When a respirator wearer breathes normally, airborne bacteria and particles may be collected by the filter medium of the respirator. If these particles are reentrained again by sneezing or by coughing during the exhalation cycle, they may reach other targets. To study this hypothesis, particle reentrainment from polymer and glass fiber filters was investigated by measuring the number of reentrained particles when loaded filters were subjected to air velocities higher than typical filtration velocities in the direction opposite to the filtration flow. The filters were loaded with mono- or polydisperse solid particles or liquid droplets.
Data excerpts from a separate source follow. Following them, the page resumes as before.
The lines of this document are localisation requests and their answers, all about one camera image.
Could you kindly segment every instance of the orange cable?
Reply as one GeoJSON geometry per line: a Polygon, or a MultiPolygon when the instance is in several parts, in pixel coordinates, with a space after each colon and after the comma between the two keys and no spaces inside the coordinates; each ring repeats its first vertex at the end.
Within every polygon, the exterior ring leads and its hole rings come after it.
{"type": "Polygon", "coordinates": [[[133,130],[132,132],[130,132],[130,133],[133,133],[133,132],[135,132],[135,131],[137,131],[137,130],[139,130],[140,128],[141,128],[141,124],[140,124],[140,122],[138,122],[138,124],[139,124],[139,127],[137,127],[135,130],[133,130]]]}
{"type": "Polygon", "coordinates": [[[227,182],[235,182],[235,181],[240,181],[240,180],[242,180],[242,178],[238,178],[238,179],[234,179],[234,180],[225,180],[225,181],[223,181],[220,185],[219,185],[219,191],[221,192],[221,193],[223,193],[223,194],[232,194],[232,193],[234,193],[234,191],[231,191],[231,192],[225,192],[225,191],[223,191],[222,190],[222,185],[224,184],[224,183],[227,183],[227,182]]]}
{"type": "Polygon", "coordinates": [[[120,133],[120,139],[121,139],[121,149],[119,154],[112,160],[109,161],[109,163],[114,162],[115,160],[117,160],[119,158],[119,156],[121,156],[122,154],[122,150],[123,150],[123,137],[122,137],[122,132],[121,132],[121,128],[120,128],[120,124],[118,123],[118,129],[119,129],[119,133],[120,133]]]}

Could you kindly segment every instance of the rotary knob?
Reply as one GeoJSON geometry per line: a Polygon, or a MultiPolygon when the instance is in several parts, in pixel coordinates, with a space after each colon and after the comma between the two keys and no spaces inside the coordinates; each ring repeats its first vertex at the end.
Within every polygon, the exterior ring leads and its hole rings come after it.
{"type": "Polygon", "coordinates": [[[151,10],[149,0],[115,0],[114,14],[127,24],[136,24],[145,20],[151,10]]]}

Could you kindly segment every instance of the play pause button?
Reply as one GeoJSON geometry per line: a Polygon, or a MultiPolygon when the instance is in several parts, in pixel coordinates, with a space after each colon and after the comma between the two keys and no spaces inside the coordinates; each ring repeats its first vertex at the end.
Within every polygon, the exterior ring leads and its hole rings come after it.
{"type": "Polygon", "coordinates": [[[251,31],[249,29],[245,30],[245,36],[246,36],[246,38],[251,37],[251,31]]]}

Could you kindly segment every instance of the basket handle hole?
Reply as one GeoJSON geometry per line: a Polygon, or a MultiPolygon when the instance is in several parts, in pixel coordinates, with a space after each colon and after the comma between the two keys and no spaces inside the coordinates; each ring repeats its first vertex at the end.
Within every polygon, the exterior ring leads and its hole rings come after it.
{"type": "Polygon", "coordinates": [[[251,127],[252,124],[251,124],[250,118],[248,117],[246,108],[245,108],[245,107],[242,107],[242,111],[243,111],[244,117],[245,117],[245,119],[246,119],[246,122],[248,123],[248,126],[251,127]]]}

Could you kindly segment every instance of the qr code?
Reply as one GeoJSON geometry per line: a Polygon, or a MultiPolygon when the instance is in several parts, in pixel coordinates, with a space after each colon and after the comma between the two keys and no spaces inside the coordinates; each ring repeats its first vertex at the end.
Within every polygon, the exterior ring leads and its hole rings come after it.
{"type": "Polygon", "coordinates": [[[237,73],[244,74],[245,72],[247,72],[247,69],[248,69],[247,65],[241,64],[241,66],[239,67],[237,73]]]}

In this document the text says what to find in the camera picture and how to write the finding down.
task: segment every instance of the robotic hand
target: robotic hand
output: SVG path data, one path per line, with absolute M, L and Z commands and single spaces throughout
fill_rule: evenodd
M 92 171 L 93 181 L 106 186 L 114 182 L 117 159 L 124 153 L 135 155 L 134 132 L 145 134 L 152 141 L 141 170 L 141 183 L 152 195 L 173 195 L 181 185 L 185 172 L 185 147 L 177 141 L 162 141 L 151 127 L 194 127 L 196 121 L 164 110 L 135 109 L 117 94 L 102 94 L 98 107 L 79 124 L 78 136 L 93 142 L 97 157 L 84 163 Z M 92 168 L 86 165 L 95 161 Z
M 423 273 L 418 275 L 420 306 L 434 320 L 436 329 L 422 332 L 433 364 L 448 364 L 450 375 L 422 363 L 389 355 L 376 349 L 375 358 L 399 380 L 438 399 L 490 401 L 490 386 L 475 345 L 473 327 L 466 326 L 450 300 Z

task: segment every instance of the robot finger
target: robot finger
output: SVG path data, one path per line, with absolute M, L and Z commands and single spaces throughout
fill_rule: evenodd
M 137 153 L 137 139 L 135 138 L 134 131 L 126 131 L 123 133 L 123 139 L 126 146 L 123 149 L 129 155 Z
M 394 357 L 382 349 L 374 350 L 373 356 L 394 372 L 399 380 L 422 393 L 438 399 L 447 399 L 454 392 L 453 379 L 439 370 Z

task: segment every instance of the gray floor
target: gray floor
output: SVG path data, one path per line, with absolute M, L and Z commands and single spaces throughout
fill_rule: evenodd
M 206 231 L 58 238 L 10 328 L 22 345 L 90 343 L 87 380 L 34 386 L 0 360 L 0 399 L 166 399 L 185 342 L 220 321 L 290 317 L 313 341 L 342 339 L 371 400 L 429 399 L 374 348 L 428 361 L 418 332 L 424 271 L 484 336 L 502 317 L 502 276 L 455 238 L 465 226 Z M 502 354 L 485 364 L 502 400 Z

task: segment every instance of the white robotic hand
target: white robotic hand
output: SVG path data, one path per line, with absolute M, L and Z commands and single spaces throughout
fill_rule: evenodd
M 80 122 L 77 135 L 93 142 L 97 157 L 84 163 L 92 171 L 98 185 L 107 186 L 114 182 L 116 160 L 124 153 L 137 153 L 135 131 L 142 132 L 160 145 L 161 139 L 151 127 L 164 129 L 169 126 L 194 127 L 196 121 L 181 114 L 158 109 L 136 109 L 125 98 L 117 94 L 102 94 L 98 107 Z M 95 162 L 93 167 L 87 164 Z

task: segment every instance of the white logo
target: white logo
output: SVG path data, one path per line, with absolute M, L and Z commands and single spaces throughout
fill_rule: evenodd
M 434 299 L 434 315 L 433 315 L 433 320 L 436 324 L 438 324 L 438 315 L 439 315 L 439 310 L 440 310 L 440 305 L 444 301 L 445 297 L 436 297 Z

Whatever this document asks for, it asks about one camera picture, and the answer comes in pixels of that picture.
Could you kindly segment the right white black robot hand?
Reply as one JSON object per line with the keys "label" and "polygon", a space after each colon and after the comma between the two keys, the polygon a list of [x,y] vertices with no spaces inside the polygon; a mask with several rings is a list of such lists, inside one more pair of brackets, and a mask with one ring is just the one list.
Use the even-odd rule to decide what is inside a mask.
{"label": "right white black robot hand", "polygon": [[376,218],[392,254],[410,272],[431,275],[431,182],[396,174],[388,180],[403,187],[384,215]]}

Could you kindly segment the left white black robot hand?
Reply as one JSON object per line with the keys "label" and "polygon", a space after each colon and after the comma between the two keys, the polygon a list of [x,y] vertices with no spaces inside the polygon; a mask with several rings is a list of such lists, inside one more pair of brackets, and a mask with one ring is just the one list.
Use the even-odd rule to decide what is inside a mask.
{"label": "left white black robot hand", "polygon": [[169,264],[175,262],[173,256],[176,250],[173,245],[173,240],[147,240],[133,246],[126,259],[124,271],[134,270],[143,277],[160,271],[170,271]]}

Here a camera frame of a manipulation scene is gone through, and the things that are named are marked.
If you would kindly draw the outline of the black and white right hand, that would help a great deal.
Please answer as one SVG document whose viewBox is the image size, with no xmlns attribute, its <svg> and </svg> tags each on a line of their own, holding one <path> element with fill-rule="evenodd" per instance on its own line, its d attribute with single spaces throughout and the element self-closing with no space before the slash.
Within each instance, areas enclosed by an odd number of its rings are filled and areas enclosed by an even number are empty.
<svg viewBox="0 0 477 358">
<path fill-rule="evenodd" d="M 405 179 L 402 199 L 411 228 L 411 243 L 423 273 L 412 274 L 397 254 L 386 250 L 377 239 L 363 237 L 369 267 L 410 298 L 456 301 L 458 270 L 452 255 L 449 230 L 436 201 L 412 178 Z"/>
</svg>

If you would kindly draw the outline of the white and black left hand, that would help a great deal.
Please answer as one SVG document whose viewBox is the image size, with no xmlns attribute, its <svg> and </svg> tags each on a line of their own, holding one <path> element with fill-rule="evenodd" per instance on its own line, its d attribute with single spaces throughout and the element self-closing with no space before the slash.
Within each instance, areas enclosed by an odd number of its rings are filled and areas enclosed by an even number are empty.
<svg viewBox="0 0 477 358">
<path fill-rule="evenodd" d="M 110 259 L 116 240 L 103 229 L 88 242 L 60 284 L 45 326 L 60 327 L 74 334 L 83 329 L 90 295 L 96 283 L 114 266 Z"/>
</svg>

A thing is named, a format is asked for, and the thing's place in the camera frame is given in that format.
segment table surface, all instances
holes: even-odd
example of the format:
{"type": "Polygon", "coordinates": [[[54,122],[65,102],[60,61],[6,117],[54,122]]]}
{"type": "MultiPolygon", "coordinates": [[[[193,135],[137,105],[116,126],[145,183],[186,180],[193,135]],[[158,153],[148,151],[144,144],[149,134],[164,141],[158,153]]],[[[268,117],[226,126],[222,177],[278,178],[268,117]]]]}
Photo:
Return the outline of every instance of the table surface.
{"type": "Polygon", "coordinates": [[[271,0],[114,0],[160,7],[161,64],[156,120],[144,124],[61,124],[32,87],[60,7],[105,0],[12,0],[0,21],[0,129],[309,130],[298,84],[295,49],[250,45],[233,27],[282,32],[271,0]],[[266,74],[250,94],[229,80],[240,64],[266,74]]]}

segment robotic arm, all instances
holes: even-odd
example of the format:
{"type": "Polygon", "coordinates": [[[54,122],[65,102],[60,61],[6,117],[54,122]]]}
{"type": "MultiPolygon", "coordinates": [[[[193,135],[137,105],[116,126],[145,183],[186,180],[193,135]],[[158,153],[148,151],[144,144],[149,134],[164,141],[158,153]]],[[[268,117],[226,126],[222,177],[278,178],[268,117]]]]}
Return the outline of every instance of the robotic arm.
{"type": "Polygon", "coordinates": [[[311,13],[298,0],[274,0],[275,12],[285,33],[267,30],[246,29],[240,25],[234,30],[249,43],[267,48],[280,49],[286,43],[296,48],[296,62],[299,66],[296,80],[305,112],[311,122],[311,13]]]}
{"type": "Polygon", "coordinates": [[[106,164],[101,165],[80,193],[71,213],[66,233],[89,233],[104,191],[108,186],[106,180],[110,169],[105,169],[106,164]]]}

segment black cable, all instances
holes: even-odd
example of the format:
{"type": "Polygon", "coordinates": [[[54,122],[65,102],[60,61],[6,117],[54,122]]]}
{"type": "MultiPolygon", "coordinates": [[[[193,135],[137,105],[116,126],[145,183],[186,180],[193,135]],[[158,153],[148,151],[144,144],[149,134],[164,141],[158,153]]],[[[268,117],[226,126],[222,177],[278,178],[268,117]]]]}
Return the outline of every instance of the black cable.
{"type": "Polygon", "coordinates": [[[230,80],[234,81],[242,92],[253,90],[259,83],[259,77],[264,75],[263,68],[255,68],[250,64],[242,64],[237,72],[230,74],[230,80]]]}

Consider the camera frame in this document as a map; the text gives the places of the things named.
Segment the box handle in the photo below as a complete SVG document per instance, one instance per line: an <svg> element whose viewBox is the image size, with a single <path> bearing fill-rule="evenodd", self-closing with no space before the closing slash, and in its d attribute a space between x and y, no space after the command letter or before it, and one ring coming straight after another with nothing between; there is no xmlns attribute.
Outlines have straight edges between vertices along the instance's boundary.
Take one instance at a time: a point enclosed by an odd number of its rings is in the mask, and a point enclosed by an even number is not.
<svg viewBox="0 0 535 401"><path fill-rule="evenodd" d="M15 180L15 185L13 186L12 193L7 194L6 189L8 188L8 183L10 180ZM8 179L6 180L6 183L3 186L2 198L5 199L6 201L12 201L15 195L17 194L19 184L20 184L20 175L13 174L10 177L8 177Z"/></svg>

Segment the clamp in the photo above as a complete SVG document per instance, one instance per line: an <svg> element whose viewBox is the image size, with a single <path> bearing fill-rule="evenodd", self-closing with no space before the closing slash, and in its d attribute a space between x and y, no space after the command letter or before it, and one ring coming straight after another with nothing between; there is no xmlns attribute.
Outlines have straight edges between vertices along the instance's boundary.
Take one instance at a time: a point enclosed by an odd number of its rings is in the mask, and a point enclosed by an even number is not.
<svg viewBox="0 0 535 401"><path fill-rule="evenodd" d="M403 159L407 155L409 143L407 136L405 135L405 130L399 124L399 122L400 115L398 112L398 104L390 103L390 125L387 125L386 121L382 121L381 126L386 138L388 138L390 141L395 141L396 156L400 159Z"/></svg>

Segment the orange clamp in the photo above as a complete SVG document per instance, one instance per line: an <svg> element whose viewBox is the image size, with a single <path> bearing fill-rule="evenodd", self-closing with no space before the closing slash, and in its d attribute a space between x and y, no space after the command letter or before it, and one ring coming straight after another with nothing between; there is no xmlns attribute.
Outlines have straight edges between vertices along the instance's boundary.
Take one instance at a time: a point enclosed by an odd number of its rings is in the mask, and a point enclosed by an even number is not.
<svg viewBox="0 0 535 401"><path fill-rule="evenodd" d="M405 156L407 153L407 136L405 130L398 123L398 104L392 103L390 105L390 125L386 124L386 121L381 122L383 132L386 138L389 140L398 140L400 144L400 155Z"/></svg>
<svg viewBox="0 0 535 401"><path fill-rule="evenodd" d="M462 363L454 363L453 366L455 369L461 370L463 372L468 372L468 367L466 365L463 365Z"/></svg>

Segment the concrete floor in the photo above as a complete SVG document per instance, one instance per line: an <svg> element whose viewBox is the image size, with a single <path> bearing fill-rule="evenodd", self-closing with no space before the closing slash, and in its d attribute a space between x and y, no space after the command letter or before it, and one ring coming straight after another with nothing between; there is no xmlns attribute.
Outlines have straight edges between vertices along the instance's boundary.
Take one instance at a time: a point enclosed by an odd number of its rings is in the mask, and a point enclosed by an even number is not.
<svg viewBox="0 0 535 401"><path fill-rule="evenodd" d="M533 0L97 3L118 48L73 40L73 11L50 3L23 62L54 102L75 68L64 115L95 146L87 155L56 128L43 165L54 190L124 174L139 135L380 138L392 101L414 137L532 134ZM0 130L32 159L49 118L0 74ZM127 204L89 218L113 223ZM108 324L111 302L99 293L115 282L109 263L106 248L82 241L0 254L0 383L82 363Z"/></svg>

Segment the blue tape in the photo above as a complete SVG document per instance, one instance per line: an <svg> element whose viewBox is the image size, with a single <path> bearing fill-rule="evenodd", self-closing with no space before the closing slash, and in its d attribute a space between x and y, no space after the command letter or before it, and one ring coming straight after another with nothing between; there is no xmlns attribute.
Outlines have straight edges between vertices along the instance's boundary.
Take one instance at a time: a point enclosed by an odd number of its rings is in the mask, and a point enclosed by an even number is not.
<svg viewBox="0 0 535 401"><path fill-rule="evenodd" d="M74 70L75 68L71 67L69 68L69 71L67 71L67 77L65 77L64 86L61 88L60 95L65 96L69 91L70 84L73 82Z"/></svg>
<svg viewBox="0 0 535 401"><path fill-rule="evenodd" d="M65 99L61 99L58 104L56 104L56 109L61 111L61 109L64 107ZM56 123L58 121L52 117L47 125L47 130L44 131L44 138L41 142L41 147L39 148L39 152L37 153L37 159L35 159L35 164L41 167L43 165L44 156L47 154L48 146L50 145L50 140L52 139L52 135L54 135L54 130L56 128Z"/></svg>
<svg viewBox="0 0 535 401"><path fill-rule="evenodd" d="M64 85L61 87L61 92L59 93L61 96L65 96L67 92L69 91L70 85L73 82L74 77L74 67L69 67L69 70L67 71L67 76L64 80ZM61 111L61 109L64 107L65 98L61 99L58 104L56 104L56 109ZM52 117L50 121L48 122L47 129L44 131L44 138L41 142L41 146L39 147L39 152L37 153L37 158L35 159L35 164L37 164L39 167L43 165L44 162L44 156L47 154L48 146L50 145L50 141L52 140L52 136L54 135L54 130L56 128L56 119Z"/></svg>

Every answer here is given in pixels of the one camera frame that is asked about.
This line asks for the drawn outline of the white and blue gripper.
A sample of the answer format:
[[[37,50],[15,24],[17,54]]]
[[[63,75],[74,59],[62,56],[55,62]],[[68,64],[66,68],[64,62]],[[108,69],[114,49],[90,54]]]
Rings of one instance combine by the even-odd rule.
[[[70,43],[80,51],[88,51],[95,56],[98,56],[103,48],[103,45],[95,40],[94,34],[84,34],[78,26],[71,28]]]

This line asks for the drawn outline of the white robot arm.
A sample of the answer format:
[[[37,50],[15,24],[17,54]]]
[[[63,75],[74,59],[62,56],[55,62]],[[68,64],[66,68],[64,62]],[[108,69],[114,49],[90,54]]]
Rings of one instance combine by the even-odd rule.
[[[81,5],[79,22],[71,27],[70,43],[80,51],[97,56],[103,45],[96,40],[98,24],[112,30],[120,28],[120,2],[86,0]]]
Particle loading and reentrainment were quantified by a real-time aerosol size spectrometer. The maximum reentrainment air velocity used in the tests was 500 cm/s, almost one hundred times the 6.6 cm/s filtration velocity during particle loading. The latter is typical for inhalation through a half-mask respirator at medium work load. For the test conditions, the reentrainment of 0.6–5.1 μm particles increases approximately with the square of particle size and the reentrainment velocity, and decreases with increasing relative humidity. The rise time in reaching the reentrainment air velocity has negligible influence on the degree of reentrainment. Particle and filter type were found to significantly affect particle reentrainment. The minimum reentrainment velocity decreases with increasing particle size. Electrical charges on the filter fibers significantly increase the collection of submicrometer particles, but their reentrainment is only slightly impeded by the embedded charges. The number of reaerosolized particles decreased slightly with filter thickness, which indicates that most of the reaerosolized particles are reentrained from the front layer of the filter.